### Prompt
In duplicating the lines below, keep every word unchanged and drop the pictures.

------

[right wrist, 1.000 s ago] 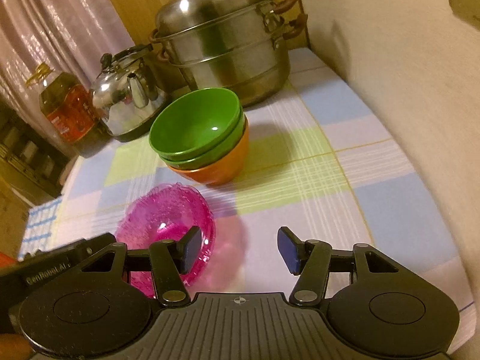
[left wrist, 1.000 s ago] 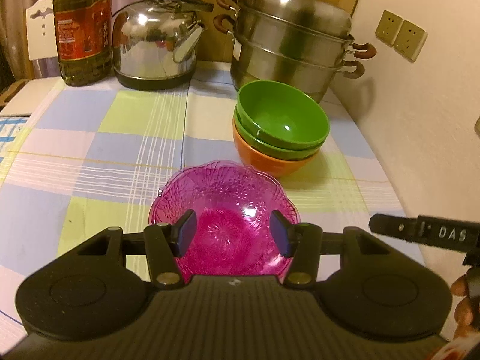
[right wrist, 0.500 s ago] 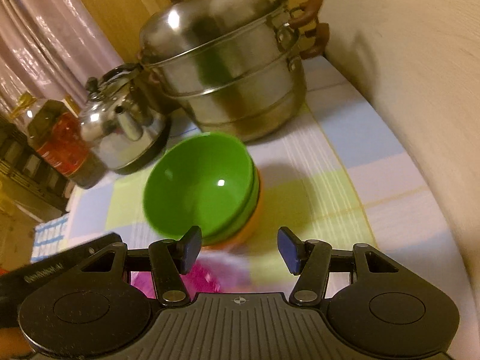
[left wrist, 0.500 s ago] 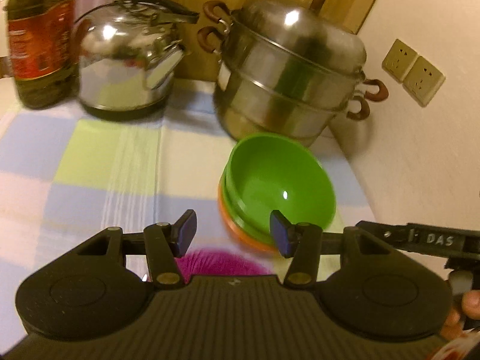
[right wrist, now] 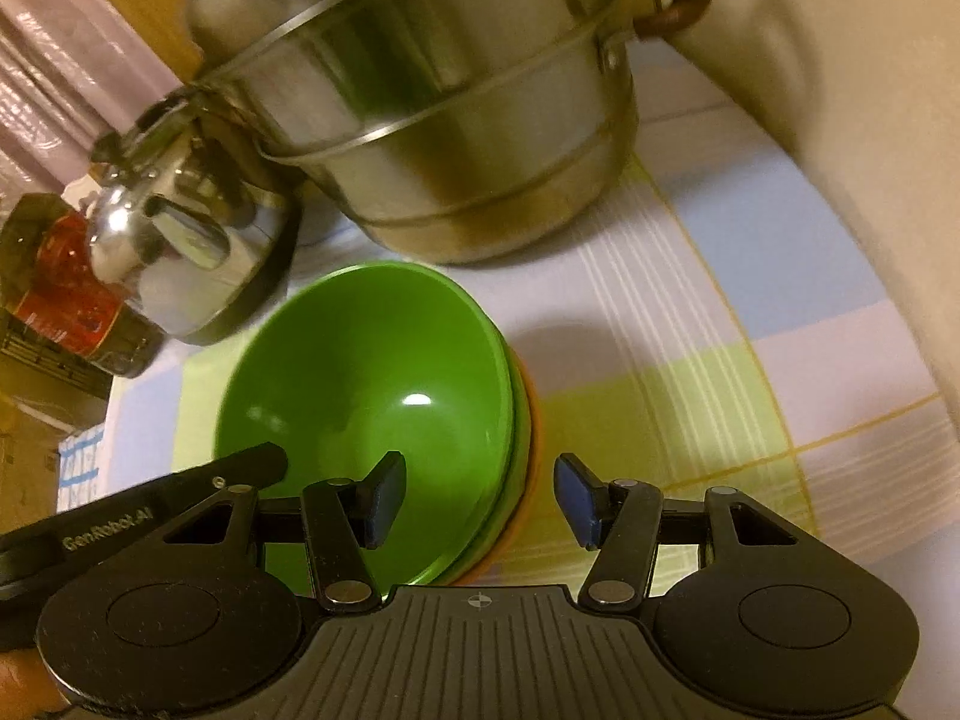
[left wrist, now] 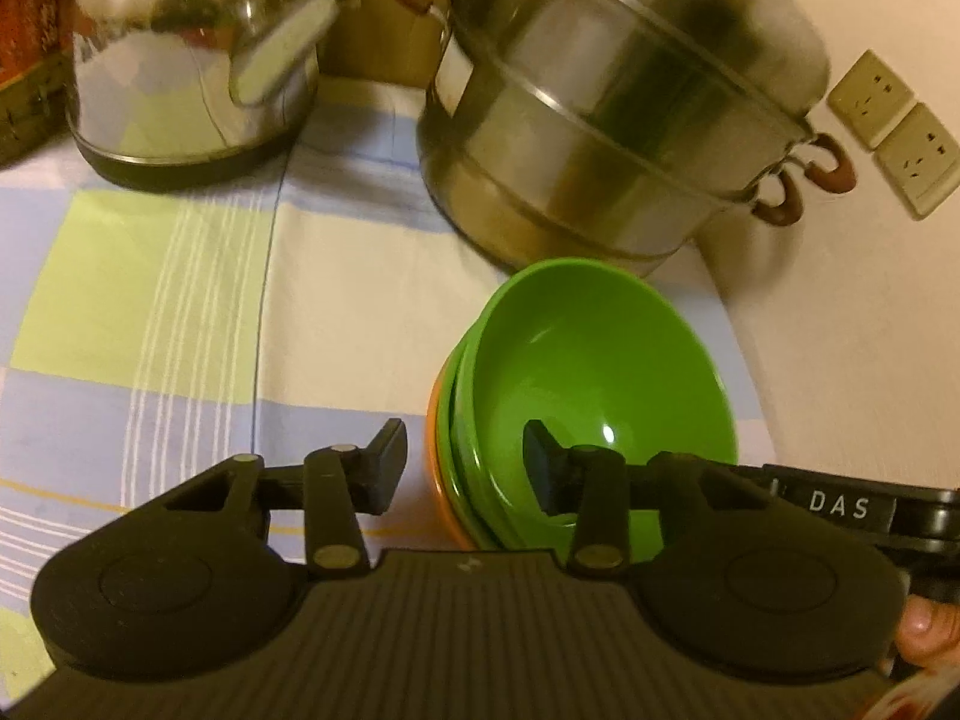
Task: Organize plates and bowls
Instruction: 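Grasp the rim of the green and orange bowl stack with both grippers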
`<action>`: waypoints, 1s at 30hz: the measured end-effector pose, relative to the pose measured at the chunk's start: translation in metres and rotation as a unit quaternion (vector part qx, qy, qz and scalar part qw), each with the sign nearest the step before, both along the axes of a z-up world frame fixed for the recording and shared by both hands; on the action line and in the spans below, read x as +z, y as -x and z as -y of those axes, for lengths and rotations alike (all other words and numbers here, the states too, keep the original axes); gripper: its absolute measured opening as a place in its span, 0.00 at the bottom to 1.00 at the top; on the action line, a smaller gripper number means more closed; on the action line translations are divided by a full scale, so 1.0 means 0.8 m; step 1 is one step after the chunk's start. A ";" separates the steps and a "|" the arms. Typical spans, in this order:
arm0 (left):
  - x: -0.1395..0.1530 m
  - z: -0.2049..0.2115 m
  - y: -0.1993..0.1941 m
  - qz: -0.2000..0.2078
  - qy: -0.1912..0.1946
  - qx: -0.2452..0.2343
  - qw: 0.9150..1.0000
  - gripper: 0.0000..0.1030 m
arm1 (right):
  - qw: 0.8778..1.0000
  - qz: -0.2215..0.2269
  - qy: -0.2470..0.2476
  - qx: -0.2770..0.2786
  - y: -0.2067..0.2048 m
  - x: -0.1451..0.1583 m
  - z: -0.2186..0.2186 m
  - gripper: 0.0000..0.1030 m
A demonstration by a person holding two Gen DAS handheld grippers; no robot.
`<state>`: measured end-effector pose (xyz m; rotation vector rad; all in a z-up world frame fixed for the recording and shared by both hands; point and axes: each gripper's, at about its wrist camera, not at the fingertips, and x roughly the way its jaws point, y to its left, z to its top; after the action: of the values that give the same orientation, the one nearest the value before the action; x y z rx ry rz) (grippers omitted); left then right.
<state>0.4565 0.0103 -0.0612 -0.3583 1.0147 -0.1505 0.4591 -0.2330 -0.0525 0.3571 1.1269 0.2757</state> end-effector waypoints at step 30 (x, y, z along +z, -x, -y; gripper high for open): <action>-0.015 0.028 0.000 -0.024 -0.051 -0.037 0.998 0.21 | 0.999 -0.015 0.037 -0.012 0.001 -0.029 0.001 0.23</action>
<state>0.4561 -0.0122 -0.0731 -0.2309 1.0789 -0.1573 0.4585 -0.2339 -0.0757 0.3097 1.1576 0.2068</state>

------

### Response
[right wrist, 1.000 s ago] 
[left wrist, 1.000 s ago] 
[right wrist, 0.500 s ago] 
[left wrist, 0.500 s ago] 
[right wrist, now] 
[left wrist, now] 
Task: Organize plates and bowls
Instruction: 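Grasp the rim of the green and orange bowl stack with both grippers
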`<action>`: waypoints, 1s at 30hz: the measured end-effector pose, relative to the pose measured at the chunk's start: translation in metres and rotation as a unit quaternion (vector part qx, qy, qz and scalar part qw), each with the sign nearest the step before, both along the axes of a z-up world frame fixed for the recording and shared by both hands; on the action line and in the spans below, read x as +z, y as -x and z as -y of those axes, for lengths and rotations alike (all other words and numbers here, the states too, keep the original axes); gripper: its absolute measured opening as a place in its span, 0.00 at the bottom to 1.00 at the top; on the action line, a smaller gripper number means more closed; on the action line translations are divided by a full scale, so 1.0 means 0.8 m; step 1 is one step after the chunk's start. A ";" separates the steps and a "|" the arms. Typical spans, in this order:
arm0 (left):
  - x: -0.1395..0.1530 m
  - z: -0.2049..0.2115 m
  - y: -0.1993..0.1941 m
  - qz: -0.2000..0.2078
  - qy: -0.1912..0.1946
  - qx: -0.2452..0.2343
  - qw: 0.9150..1.0000
  - gripper: 0.0000..0.1030 m
arm1 (right):
  - qw: 0.8778..1.0000
  - qz: -0.2215..0.2269
  - qy: -0.2470..0.2476
  - qx: -0.2770..0.2786
  - y: -0.2067..0.2048 m
  - x: -0.1451..0.1583 m
  - z: -0.2186..0.2186 m
  - gripper: 0.0000..0.1030 m
A demonstration by a person holding two Gen DAS handheld grippers; no robot.
`<state>`: measured end-effector pose (xyz m; rotation vector rad; all in a z-up world frame fixed for the recording and shared by both hands; point and axes: each gripper's, at about its wrist camera, not at the fingertips, and x roughly the way its jaws point, y to its left, z to its top; after the action: of the values that give the same orientation, the one nearest the value before the action; x y z rx ry rz) (grippers omitted); left then right.
<state>0.4565 0.0103 -0.0612 -0.3583 1.0147 -0.1505 0.4591 -0.2330 -0.0525 0.3571 1.1269 0.2757</state> end-effector waypoints at step 30 (x, y, z along +z, -x, -y; gripper high for open): <action>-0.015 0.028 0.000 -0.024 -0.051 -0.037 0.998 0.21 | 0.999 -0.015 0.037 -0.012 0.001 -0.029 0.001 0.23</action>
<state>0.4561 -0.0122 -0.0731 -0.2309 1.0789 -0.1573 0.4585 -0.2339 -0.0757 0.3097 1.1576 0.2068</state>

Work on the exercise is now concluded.